Caldo Tlalpeño



Chicken breast is rich in protein and is the part that contains the least saturated fat. It provides minerals, like iron, calcium and phosphorus, as well as vitamins from the B complex, including B3, B6 and folic acid.


  • 5 pieces of skinless chicken
  • 1 TBSP Nutrioli®
  • Salt and pepper
  • 2 carrots, peeled and sliced
  • 2 whole cloves of garlic
  • 1½ cups green beans cut in thirds
  • 1 cup garbanzo beans (soaked the previous day)
  • Water, as needed
  • 3 dried chipotle chilies
  • 1 sprig wormseed (a/k/a Mexican tea)
  • 1 avocado
  • 1 cup panela cheese (cubed)
  • 2 tortillas julienned, fried in 2 TBSP Nutrioli® and drained
    Valor nutritivo por porción

  • 439 kcal
  • 13g Fats
  • 49g Proteins
  • 28g Carbohydrates


  1. Salt and pepper chicken pieces.

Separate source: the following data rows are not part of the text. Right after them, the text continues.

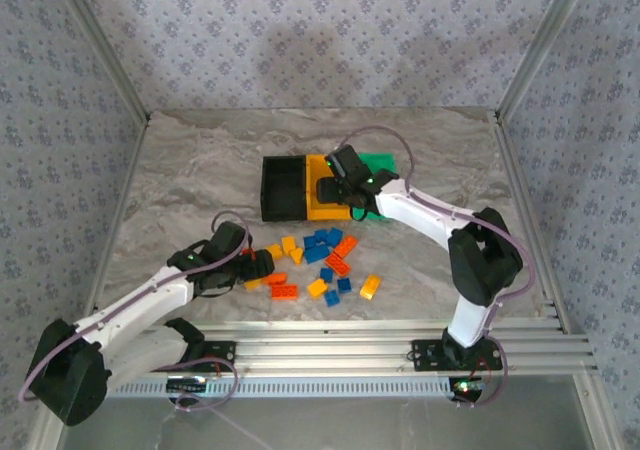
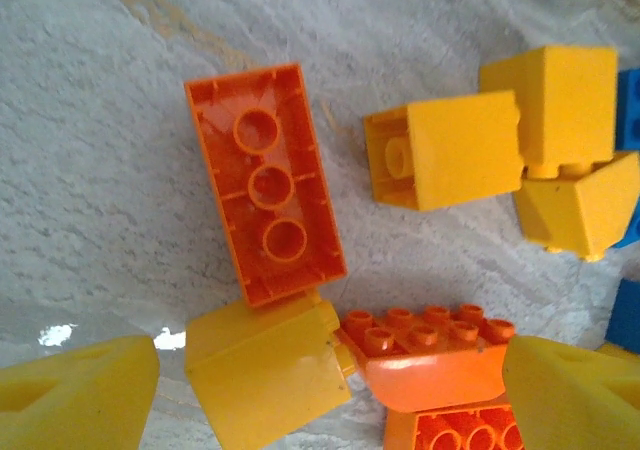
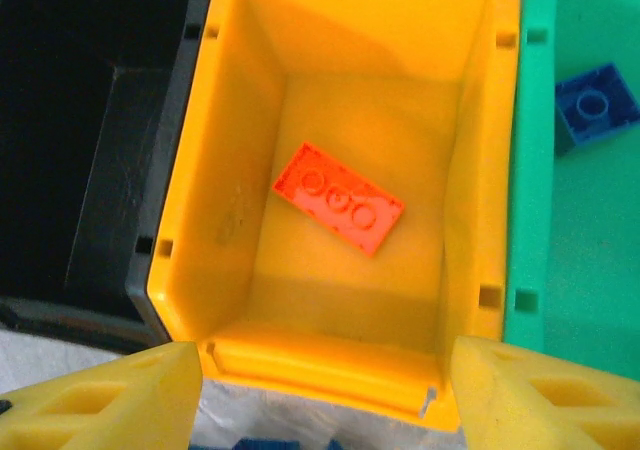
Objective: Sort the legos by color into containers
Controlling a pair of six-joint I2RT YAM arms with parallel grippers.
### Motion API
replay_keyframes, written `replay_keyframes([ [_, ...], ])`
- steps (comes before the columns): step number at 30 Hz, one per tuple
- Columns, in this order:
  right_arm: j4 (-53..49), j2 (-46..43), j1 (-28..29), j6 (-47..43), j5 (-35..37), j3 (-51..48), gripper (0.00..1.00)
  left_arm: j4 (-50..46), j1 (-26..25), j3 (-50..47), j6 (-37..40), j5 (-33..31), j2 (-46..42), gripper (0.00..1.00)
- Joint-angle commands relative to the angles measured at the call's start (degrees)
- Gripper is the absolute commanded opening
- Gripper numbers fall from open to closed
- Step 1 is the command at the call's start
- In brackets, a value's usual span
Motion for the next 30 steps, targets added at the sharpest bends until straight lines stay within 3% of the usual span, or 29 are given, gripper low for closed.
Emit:
replay_keyframes([
  [1, 3.00, -3.94, 0.52, 1.86, 0.20, -3.76, 0.68, -1.23, -0.67, -1.23, -1.63, -0.92, 1.23, 0.87],
  [12, 4.65, -9.87, 0.31, 2.85, 1.21, -10.96, 0.69, -0.37, -0.84, -2.93, -3.16, -2.76, 5.33, 0.69],
  [17, 4.70, -10.46, 0.16, 3.11, 1.33, -11.92, 0.69, 0.19, -0.87, -2.85, -2.90, -2.76, 5.61, 0.51],
  [24, 4.83, -10.67, -0.31, 3.45, 1.42, -12.71, 0.69, -1.39, -0.91, -3.06, -2.89, -2.44, 4.74, 0.50],
  [30, 4.94, -10.89, -0.70, 3.85, 1.49, -13.04, 0.69, -3.14, -0.93, -2.64, -3.04, -1.37, 1.75, 0.38],
])
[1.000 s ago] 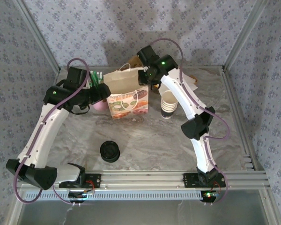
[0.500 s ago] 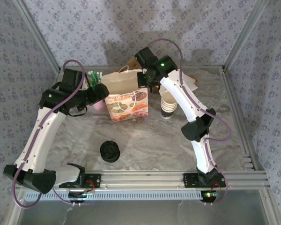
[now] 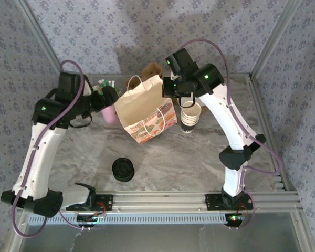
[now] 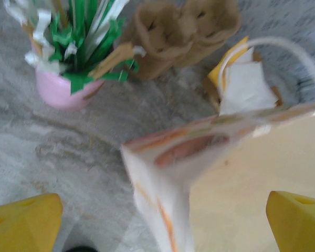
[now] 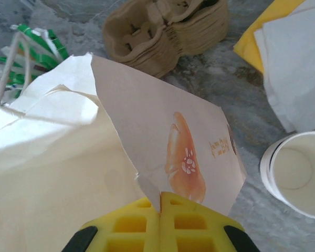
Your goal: Pack the takeout coffee
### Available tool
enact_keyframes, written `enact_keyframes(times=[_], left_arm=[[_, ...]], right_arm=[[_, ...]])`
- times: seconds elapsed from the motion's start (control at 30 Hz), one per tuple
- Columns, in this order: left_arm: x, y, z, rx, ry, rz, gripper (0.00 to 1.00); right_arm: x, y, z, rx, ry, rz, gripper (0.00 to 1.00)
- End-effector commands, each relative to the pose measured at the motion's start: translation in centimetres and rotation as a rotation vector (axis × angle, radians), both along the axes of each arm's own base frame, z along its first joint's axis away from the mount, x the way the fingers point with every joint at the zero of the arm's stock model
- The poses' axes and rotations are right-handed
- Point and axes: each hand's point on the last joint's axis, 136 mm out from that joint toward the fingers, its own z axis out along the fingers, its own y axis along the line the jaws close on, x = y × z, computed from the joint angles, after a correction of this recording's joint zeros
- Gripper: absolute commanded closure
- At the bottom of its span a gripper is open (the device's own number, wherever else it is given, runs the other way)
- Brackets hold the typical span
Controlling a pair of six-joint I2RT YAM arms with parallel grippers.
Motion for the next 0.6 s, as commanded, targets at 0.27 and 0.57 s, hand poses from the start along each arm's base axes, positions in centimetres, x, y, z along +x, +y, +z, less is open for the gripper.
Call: enact_keyframes(times=[0.27,0.57], left_arm=[[-1.8,1.8,8.2,0.007,-0.23,0.01,0.0],[-1.9,1.3,11.0,-0.021,-0.319,-0.022,0.0]], right_arm=[[-1.5,1.1,7.4,0.363,-0.037,0.021,1.0],[-1.6,-7.9,13.6,0.451,-0.206,-0.151,1.0]])
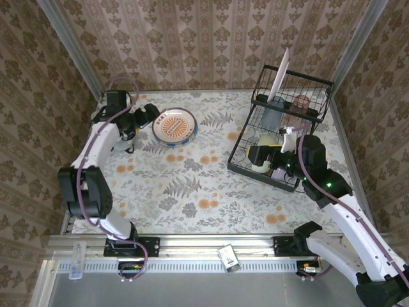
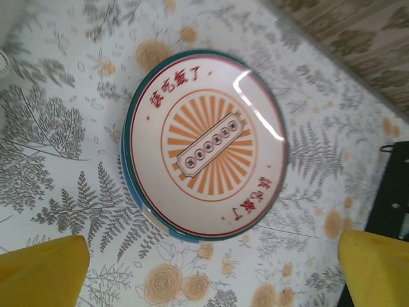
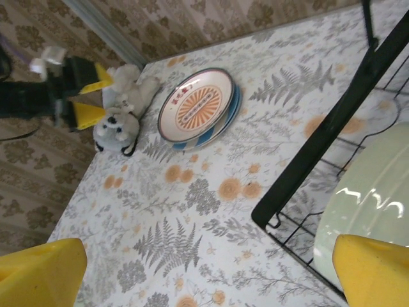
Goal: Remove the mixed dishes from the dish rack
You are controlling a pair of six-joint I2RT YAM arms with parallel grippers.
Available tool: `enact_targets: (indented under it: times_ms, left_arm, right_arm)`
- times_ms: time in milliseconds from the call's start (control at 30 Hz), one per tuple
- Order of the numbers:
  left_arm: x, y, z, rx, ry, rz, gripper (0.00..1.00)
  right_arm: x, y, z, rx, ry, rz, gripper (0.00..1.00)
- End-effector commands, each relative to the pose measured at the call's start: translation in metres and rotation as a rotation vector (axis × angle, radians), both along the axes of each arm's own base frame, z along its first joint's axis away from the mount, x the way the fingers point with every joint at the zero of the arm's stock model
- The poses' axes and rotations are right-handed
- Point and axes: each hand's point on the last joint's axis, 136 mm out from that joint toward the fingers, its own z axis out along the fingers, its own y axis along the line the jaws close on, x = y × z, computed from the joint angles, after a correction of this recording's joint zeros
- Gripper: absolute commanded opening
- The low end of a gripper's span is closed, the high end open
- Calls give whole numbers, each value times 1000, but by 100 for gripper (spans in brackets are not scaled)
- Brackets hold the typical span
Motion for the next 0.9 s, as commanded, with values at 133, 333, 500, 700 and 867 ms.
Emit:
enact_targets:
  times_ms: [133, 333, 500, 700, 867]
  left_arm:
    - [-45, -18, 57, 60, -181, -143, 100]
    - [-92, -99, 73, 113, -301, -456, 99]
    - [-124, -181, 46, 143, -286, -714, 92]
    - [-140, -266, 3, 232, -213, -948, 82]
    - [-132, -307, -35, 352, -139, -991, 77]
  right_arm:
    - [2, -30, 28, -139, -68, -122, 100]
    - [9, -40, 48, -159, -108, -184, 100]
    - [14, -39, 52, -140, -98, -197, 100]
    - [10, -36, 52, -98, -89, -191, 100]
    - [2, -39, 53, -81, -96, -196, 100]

Heat Nutrioli® in a pot and sauté chicken along with chipotle chilies and garlic. Once golden-brown, add enough water to fully cover chicken. Add carrots and garbanzo beans. Cook over medium heat, periodically skimming off any foam. Season soup with wormseed and salt. Continue simmering until chicken and garbanzo beans are soft.
  2. Garnish with cheese, sliced avocado and tortilla strips. Serve hot.